Frustrated with their attempts to work out a potential land sale with the school district, trustees with the Wauwatosa Cemetery said this week they will likely turn to the city to help address financial problems at the 144-year-old facility.
"I'm extremely disappointed by (the board's) inability to have a long-term plan to look into the future and understand that this is a community issue rather than a School Board issue," said Christine Toson Hentges of The Tribute Cos., which operates the cemetery.
Cemetery officials last month told the district that a potential buyer wants to purchase all or part of a roughly 4-acre district-owned parcel adjacent to the cemetery behind Longfellow Middle School.
Board reluctant to sell
But some board members said this week they aren't interested in giving up the property because of potential future need and the presumably low price they would receive in today's depressed real estate market.

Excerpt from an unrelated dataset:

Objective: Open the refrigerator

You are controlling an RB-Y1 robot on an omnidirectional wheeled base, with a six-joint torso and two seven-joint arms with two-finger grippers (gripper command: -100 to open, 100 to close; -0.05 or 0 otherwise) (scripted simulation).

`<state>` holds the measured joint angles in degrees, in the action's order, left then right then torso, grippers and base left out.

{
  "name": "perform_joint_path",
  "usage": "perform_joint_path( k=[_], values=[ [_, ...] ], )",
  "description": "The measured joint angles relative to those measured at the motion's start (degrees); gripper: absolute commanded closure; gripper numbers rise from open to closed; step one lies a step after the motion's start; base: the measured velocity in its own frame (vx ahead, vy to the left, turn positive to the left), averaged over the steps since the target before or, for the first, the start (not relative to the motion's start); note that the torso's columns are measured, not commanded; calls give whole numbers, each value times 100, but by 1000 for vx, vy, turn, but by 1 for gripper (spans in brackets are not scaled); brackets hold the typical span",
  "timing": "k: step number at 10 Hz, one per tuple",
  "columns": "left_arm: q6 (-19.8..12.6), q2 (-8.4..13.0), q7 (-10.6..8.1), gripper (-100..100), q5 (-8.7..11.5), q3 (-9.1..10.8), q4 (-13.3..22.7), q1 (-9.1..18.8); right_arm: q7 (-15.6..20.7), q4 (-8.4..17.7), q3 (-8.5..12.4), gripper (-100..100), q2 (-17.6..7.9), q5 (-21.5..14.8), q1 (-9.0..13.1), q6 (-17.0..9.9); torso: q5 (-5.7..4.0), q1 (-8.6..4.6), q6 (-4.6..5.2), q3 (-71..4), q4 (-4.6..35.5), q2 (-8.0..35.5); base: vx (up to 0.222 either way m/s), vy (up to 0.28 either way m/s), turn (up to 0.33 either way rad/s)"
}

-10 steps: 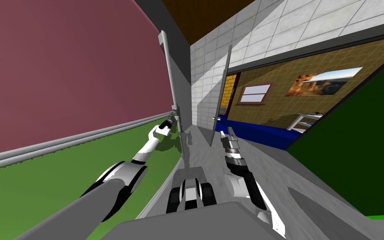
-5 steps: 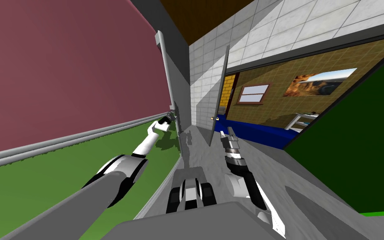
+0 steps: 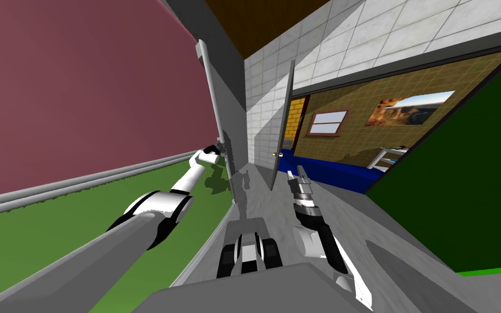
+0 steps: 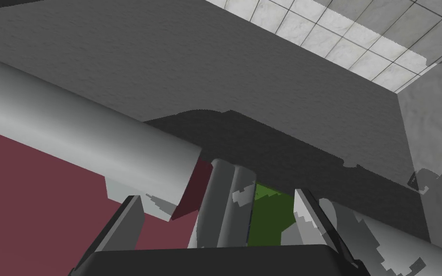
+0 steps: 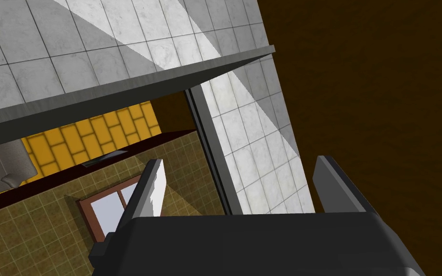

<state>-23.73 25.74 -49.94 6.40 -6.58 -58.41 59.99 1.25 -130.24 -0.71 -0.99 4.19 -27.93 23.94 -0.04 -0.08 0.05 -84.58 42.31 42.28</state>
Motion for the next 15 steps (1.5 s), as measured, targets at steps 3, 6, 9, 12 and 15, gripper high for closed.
perform_joint_path(
  k=[3, 6, 9, 12, 15],
  values=[
    [-261, 212, -114, -100, 123, 98, 343, 353, 0, 0, 0, 0, 0, 0, 0, 0, 3, 8, -1, -4, -3, -7, -11, -67, -21],
    [-399, 370, -178, -100, 215, 180, 625, 610, 0, 0, 1, 0, -1, 0, 0, 0, 5, 10, -5, -1, -4, -2, -6, -40, -12],
    [-387, 391, -176, 100, 220, 191, 641, 627, 0, 0, 1, 0, -1, 0, 0, 0, 5, 8, 6, -6, -15, -8, -29, 13, -10],
    [-447, 230, -146, 100, 361, 48, 467, 671, 0, 1, 1, 0, -2, 0, 4, -1, -6, -20, 28, 7, -18, 12, -244, 72, -117],
    [-463, 9, -109, 100, 470, -117, 440, 764, 0, 0, 1, 0, -1, 0, 3, -1, 2, 0, -3, -8, -7, -12, -229, 41, -126]
  ],
)
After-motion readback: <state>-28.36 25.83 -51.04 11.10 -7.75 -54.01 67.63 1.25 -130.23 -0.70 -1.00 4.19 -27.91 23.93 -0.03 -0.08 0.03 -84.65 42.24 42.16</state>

"I have a tendency to not want to sell any land unless there's a compelling reason to," Board President Anne Fee said.
Still, Fee said, the board would likely continue its discussion on the issue.
Board member Michael Meier agreed the land shouldn't be sold, adding that he doesn't know whether the sale would make a difference in the future of the cemetery.

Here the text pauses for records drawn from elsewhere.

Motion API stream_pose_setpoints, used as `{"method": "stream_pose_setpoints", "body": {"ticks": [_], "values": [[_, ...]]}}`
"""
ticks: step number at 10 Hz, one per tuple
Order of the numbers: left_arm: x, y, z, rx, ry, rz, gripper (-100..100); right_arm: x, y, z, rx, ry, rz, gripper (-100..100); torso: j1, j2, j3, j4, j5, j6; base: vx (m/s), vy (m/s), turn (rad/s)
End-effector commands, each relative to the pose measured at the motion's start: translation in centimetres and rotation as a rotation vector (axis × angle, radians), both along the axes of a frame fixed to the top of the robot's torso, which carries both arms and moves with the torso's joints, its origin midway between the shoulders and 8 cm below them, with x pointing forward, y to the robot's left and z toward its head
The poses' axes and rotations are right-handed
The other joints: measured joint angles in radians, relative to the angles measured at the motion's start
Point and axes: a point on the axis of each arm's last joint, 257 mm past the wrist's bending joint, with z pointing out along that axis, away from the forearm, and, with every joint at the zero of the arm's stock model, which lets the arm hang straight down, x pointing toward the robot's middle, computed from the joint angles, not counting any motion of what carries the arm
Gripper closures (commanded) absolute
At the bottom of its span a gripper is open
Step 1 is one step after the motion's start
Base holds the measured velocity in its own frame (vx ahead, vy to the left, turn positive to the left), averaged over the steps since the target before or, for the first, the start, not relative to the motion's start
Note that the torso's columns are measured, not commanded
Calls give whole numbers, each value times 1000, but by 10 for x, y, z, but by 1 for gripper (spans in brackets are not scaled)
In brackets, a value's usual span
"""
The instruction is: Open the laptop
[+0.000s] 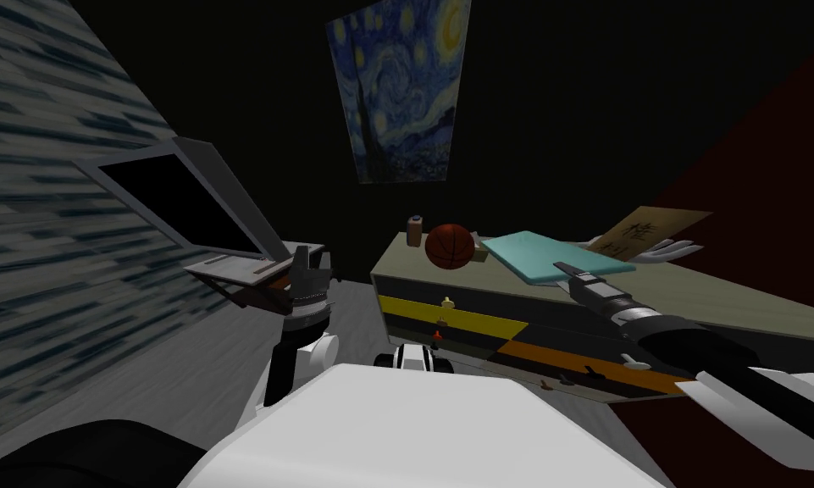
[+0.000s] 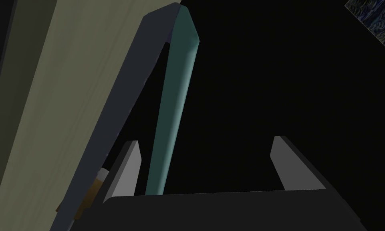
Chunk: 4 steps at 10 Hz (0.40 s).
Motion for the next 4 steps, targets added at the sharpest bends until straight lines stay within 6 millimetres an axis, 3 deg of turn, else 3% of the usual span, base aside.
{"method": "stream_pose_setpoints", "body": {"ticks": [1,4], "values": [[0,0,0,0,0,0,0,0,0,0,0,0,0,0,-1,-1,-1,-1,-1,0,0,0,0],[0,0,0,0,0,0,0,0,0,0,0,0,0,0,-2,-3,-2,-2,-1,0,0,0,0]]}}
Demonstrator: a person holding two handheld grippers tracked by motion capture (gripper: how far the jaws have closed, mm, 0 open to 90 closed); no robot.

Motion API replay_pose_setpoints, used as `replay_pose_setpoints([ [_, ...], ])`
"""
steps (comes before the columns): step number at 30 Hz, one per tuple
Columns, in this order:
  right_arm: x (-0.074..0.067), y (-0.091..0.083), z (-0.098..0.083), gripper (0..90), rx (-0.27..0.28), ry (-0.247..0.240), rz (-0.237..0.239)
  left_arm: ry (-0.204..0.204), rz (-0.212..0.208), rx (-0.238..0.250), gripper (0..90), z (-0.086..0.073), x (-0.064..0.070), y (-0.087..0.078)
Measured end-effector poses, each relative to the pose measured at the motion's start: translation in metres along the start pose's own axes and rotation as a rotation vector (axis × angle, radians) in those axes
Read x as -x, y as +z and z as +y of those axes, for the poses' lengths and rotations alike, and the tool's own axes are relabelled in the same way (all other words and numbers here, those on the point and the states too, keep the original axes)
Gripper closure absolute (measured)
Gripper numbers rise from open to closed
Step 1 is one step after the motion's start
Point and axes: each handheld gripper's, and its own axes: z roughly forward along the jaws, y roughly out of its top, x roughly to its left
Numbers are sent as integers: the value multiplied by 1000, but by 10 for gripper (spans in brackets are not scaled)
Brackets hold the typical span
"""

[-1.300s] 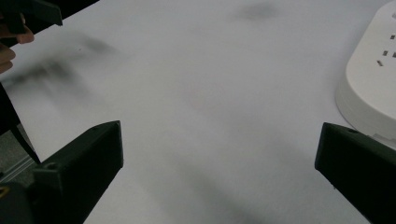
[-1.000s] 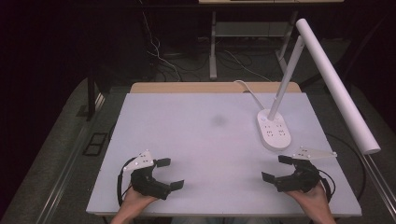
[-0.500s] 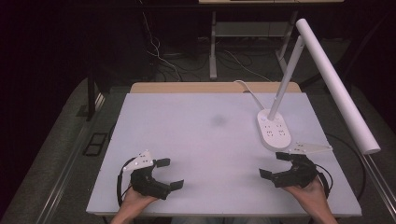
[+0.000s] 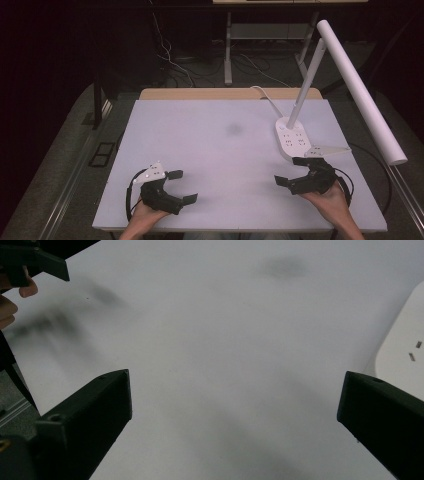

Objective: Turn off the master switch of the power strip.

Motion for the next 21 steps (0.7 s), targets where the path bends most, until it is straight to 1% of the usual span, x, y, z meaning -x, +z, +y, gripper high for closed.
replay_pose_setpoints([
  [10, 4, 7, 13, 6, -18, -3, -2, -7, 6, 7, 0, 0, -1, -1],
  [14, 6, 9, 18, 6, -16, 2, 6, -1, 3, 4, 0, 0, -1, -1],
  [19, 8, 13, 24, 6, -20, 8, 9, -6, 5, 7, 0, 0, -1, -1],
  [21, 9, 14, 27, 6, -20, 1, 8, -6, 6, 8, 0, 0, -2, -1],
])
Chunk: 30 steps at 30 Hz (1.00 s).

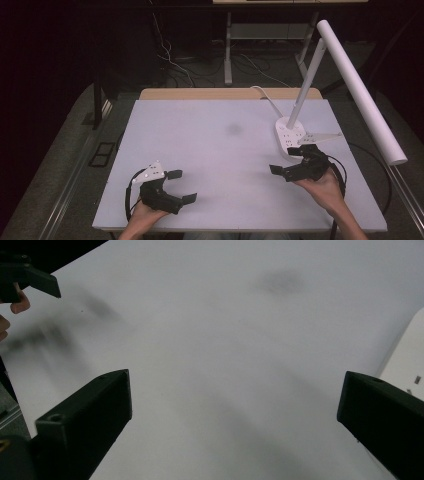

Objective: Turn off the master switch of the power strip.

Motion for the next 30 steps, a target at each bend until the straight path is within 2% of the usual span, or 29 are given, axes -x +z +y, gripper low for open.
replay_pose_setpoints([
  [12, 0, 4, 17, 6, -5, -9, -10, 0, -1, -1, 0, 0, 0, 0],
  [19, 3, 8, 29, 6, -20, -28, -24, 1, -8, -8, 0, 0, 2, 1],
  [30, 13, 15, 42, 6, -29, -16, -37, 0, -10, 1, 0, 1, 2, 0],
])
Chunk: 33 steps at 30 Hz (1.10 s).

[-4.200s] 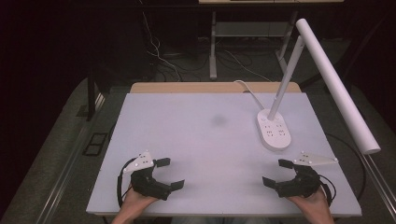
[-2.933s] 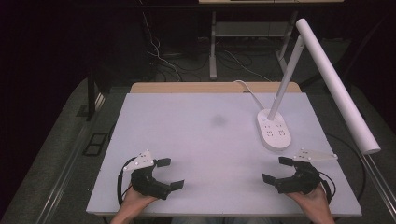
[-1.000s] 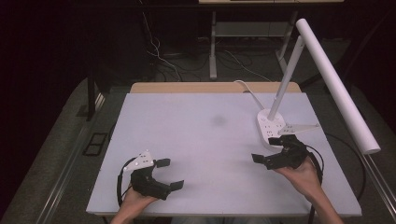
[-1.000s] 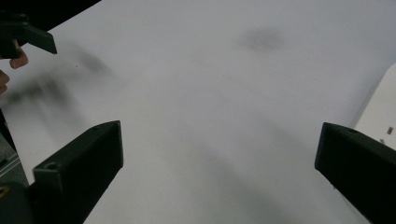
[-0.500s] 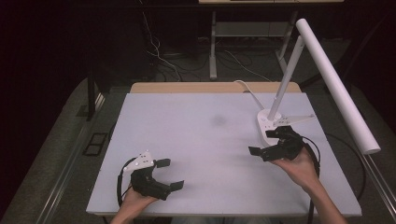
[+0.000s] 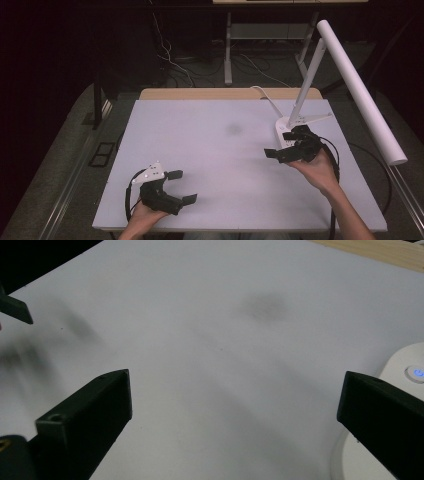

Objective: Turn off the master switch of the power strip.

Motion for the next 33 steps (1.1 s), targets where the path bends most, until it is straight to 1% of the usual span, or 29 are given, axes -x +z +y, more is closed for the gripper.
replay_pose_setpoints([
  [8, 5, 3, 10, 6, -3, 2, -8, -4, 2, 7, 0, 0, 0, -1],
  [16, 9, 7, 20, 6, -13, 6, -29, -5, 2, 7, 0, 0, -1, -2],
  [28, 22, 13, 34, 7, -24, 14, -74, -1, 10, 3, 0, 0, -2, -2],
  [29, 25, 14, 35, 46, -28, 14, -78, -1, 11, 3, 0, 0, -2, -2],
  [31, 26, 14, 36, 49, -23, 10, -77, -2, 12, 3, 0, 0, -3, -3],
  [33, 29, 16, 39, 49, -28, 14, -89, -3, 12, 4, 0, 0, -3, -3],
])
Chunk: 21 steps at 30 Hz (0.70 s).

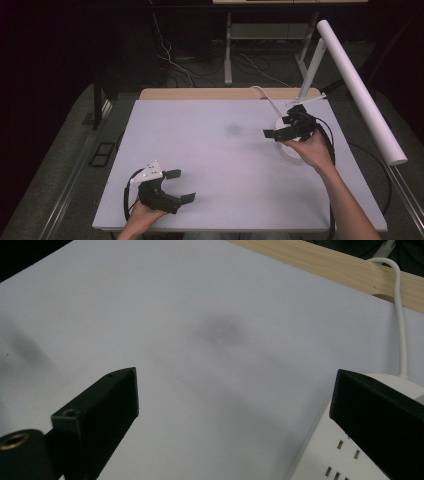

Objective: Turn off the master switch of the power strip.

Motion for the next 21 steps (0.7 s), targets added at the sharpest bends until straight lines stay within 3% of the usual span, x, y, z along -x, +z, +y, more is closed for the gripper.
replay_pose_setpoints([
  [21, 14, 14, 28, 66, -67, -34, -79, 4, 5, -1, 0, 0, -1, 0],
])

"This is an issue of cemetery management," he said. "I believe the failure of the cemetery is inevitable - whether we sell them land or not."
Other factors at play
Superintendent Phil Ertl, who has had several discussions with the cemetery board, said that from a financial standpoint it would not make sense for the district to sell "unless we were to get a (price) way above market value."
Still, he said board members should "take the community aspect (of the sale) into consideration."
Why? Well, the community - read, Wauwatosa taxpayers - could eventually become responsible for the continued upkeep of the site if the cemetery becomes financially insolvent, Toson Hentges said.
The cemetery lost nearly $15,000 in 2009 and will likely run out of money within two years. If that happens, cemetery board Trustee Richard Thomas said, the cemetery is required to be abandoned, meaning no maintenance can be performed on the site for five years.
At that point, the grounds would be put under city control, and Wauwatosa taxpayers would have to foot the bill for upkeep.
Thomas said the board now has to look to the city to potentially provide some "financial backing" for the cemetery.
"That's our final resort," he said.
Cementery wants 'fair shot'
Some cemetery representatives said they were frustrated that the district does not have a long-term development plan in place for the parcel that governs what should be done with the site.
"My hope is that they'll do the study and at least give us a fair shot," said the Rev. Steven Peay, a cemetery trustee.
About half of the Longfellow parcel has housed a baseball field for a number of years, but the other 2 acres of the site remain undeveloped. Tribute Cos. is interested in purchasing the site, but Toson Hentges said the company needs part or all of that land to make it financially viable.
The Wauwatosa Cemetery has about 600 full lots available, which is enough for the next 15 years or so, Toson Hentges said. However, if the cemetery acquires the Longfellow parcel, the inventory of grave sites would be set "for generations," she said.